Items from a dataset
----------------------------------------

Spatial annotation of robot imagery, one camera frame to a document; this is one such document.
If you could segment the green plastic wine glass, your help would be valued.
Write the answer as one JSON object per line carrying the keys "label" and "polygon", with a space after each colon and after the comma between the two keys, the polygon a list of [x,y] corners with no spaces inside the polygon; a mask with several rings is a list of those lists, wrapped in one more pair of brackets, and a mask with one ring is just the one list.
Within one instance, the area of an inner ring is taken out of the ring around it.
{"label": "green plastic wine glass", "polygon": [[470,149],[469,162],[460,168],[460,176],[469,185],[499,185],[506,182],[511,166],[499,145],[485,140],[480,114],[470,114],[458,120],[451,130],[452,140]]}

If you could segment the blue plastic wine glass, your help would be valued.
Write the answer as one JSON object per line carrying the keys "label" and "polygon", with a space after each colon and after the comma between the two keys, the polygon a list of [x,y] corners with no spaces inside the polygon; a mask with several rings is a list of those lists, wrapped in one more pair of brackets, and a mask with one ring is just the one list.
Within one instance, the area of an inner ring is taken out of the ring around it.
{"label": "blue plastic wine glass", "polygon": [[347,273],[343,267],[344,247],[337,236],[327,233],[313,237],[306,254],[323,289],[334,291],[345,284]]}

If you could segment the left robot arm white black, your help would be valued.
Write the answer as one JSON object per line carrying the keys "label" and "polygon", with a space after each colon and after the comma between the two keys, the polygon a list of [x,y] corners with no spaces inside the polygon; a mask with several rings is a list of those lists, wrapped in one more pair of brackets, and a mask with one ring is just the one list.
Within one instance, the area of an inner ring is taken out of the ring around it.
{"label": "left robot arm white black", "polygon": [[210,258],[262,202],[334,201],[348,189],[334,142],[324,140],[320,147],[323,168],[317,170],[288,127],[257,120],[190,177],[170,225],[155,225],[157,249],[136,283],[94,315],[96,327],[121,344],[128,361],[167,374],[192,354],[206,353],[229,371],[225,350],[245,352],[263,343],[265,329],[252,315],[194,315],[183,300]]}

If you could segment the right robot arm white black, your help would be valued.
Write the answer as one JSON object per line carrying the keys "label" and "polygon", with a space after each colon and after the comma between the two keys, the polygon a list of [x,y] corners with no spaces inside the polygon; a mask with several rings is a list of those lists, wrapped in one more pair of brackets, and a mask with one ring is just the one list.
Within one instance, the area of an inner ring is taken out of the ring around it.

----------------------------------------

**WHAT IS NEEDED:** Search the data above for the word "would", then gather each line in which it appears.

**TASK RESULT:**
If you could segment the green plastic wine glass, your help would be valued.
If you could segment the blue plastic wine glass, your help would be valued.
If you could segment the left robot arm white black, your help would be valued.
If you could segment the right robot arm white black, your help would be valued.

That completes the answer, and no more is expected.